*What the task asks*
Set down all of the records word for word.
● ● ●
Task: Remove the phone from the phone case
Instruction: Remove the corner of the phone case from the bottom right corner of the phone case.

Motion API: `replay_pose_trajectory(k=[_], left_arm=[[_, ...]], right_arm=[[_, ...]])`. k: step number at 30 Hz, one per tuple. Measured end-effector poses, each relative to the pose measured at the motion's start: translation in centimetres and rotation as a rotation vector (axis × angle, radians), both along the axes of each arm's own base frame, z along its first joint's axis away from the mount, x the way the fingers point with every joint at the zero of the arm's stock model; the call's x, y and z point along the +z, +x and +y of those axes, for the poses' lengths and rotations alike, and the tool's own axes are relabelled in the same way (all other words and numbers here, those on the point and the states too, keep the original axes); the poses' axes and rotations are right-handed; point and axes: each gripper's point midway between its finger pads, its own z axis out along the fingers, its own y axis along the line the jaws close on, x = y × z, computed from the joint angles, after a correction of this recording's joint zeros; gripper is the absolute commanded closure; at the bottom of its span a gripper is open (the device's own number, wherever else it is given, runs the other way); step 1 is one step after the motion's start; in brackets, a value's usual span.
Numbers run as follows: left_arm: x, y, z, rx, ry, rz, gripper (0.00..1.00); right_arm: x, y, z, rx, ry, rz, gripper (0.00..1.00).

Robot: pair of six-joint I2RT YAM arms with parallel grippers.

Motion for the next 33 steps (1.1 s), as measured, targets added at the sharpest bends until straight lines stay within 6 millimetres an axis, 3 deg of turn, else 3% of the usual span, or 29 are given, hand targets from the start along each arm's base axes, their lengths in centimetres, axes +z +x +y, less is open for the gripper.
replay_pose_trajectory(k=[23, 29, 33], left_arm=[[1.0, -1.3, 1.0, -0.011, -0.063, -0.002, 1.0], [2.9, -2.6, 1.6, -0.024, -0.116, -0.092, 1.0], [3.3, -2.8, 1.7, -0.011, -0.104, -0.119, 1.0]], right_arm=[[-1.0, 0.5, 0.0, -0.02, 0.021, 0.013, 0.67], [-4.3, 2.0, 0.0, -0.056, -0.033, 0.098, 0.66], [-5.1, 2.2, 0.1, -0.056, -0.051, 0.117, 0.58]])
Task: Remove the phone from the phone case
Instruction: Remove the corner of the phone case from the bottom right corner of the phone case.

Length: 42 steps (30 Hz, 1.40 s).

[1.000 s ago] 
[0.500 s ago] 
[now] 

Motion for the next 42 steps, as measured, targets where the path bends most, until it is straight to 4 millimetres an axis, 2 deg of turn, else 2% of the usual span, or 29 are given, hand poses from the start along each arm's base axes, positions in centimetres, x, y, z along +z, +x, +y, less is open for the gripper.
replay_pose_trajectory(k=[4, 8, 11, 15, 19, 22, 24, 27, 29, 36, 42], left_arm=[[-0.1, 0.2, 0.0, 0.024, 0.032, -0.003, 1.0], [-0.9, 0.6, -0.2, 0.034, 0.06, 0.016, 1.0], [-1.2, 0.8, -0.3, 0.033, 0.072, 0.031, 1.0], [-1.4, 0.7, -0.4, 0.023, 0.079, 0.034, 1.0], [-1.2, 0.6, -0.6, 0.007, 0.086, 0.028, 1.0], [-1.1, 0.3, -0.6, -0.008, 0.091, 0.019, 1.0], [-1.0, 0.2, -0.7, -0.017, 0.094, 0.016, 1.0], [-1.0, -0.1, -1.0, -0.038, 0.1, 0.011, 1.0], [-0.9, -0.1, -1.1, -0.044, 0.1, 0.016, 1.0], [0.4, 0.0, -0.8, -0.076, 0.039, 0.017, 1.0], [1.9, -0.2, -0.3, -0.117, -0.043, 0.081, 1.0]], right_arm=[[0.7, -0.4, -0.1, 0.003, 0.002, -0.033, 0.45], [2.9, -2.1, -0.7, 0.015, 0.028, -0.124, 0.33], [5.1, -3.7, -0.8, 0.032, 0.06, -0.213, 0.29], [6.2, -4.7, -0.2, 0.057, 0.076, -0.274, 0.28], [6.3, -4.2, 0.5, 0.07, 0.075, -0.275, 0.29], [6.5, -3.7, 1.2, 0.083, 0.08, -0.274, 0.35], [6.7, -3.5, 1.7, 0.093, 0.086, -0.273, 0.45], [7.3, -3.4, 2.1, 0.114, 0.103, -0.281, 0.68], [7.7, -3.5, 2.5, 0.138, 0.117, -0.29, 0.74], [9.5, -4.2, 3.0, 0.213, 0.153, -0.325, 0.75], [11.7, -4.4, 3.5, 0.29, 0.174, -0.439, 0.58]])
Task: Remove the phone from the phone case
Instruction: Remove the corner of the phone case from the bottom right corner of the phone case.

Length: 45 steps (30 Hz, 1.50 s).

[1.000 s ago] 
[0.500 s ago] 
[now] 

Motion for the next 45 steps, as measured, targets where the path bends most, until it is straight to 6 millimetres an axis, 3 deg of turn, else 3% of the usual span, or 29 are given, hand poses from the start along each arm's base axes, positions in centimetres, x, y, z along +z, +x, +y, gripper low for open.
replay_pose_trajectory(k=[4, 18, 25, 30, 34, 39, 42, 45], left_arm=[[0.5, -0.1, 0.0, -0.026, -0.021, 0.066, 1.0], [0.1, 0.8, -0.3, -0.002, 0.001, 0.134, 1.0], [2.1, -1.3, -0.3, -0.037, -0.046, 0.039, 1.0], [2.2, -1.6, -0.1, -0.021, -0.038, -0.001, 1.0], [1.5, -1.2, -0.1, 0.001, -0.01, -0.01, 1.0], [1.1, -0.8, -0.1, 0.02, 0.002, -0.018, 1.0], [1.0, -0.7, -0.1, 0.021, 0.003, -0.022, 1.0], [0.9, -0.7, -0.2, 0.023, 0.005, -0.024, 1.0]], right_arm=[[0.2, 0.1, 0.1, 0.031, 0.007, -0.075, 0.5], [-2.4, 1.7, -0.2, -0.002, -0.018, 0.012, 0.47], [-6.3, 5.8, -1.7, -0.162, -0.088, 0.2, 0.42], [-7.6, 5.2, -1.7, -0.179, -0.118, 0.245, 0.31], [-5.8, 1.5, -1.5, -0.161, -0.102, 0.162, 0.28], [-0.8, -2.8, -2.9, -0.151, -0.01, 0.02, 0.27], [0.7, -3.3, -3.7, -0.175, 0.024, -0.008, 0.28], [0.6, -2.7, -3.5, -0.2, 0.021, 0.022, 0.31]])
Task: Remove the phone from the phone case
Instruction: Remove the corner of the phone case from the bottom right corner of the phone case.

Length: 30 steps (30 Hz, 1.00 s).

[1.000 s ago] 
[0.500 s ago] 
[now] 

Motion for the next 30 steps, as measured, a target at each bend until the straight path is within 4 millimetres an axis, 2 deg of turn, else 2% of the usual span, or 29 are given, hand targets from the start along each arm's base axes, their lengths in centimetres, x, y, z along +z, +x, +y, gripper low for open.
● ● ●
*Written solution*
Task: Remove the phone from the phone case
Instruction: Remove the corner of the phone case from the bottom right corner of the phone case.

Motion API: `replay_pose_trajectory(k=[_], left_arm=[[_, ...]], right_arm=[[_, ...]])`. k: step number at 30 Hz, one per tuple. Measured end-effector poses, each relative to the pose measured at the motion's start: translation in centimetres and rotation as a rotation vector (axis × angle, radians), both along the axes of each arm's own base frame, z along its first joint's axis away from the mount, x the way the fingers point with every joint at the zero of the arm's stock model; the call's x, y and z point along the +z, +x and +y of those axes, for the poses' lengths and rotations alike, and the tool's own axes are relabelled in the same way (all other words and numbers here, those on the point and the states too, keep the original axes); the poses' axes and rotations are right-handed; point and axes: each gripper's point midway between its finger pads, its own z axis out along the fingers, its own y axis along the line the jaws close on, x = y × z, computed from the joint angles, after a correction of this recording's joint zeros; gripper is the absolute commanded closure; at the bottom of its span a gripper is open (the device's own number, wherever else it is given, runs the other way); step 1 is one step after the motion's start; in brackets, a value's usual span.
Numbers run as follows: left_arm: x, y, z, rx, ry, rz, gripper (0.00..1.00); right_arm: x, y, z, rx, ry, rz, gripper (0.00..1.00).

Robot: pair of six-joint I2RT YAM arms with parallel grippers.

Motion for the next 33 steps (1.1 s), as measured, targets added at the sharpest bends until straight lines stay within 6 millimetres an axis, 3 deg of turn, else 3% of the usual span, or 29 are given, hand targets from the start along each arm's base axes, their lengths in centimetres, axes +z +x +y, less is open for the gripper.
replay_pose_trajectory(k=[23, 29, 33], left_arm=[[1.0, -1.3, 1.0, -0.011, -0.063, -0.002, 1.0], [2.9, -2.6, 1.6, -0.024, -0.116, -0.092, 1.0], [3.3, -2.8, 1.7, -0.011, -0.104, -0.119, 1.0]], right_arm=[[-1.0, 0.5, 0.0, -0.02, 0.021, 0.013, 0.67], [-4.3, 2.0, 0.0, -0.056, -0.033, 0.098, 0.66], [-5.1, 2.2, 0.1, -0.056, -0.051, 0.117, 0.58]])
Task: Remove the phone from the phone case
Instruction: Remove the corner of the phone case from the bottom right corner of the phone case.

Length: 42 steps (30 Hz, 1.40 s).

[1.000 s ago] 
[0.500 s ago] 
[now] 

Motion for the next 42 steps, as measured, targets where the path bends most, until it is straight to 4 millimetres an axis, 2 deg of turn, else 2% of the usual span, or 29 are given, hand poses from the start along each arm's base axes, positions in centimetres, x, y, z along +z, +x, +y, less is open for the gripper.
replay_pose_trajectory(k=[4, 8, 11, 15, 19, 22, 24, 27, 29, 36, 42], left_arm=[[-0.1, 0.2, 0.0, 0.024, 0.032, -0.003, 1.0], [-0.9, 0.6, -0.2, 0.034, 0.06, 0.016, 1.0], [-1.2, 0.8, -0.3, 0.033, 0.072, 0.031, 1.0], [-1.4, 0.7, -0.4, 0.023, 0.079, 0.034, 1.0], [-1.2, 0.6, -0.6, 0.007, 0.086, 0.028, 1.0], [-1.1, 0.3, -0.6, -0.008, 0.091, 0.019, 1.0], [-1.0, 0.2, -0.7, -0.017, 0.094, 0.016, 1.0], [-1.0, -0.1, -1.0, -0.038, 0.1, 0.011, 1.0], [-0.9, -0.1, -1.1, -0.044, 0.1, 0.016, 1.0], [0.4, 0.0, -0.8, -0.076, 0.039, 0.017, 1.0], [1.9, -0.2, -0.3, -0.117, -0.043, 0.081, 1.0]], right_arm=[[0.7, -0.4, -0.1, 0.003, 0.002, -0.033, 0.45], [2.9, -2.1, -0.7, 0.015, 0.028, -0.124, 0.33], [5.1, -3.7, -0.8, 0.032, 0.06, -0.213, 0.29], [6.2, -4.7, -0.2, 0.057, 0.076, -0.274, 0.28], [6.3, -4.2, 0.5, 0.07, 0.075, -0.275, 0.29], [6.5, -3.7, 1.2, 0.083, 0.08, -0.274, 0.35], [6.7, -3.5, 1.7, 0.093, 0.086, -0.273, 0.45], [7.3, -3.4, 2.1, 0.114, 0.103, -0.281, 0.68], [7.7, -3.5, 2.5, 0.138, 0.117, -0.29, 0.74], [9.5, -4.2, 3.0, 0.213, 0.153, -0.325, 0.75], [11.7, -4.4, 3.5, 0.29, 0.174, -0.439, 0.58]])
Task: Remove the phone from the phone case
Instruction: Remove the corner of the phone case from the bottom right corner of the phone case.

Length: 45 steps (30 Hz, 1.50 s).

[1.000 s ago] 
[0.500 s ago] 
[now] 

Motion for the next 45 steps, as measured, targets where the path bends most, until it is straight to 6 millimetres an axis, 3 deg of turn, else 3% of the usual span, or 29 are given, hand poses from the start along each arm's base axes, positions in centimetres, x, y, z along +z, +x, +y, gripper low for open.
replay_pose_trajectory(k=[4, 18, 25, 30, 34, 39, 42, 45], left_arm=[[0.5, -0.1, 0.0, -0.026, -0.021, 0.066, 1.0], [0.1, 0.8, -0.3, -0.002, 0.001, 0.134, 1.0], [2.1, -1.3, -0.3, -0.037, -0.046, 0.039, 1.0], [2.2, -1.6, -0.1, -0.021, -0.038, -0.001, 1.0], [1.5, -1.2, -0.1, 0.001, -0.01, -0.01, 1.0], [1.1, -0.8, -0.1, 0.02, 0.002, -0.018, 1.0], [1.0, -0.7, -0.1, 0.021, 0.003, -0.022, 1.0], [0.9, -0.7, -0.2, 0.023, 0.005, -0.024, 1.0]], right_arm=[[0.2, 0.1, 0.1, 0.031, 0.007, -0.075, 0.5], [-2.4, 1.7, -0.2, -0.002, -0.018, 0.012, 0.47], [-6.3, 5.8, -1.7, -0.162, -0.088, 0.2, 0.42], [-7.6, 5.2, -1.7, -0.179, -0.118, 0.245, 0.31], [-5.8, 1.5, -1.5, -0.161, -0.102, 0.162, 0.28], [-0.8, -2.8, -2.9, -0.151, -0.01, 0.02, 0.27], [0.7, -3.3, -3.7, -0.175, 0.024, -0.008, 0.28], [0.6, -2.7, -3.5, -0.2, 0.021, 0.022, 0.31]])
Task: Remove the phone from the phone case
Instruction: Remove the corner of the phone case from the bottom right corner of the phone case.

Length: 30 steps (30 Hz, 1.00 s).

[1.000 s ago] 
[0.500 s ago] 
[now] 

Motion for the next 30 steps, as measured, a target at each bend until the straight path is within 4 millimetres an axis, 2 deg of turn, else 2% of the usual span, or 29 are given, hand targets from the start along each arm's base axes, their lengths in centimetres, x, y, z along +z, +x, +y, gripper low for open.

The answer has now been finished.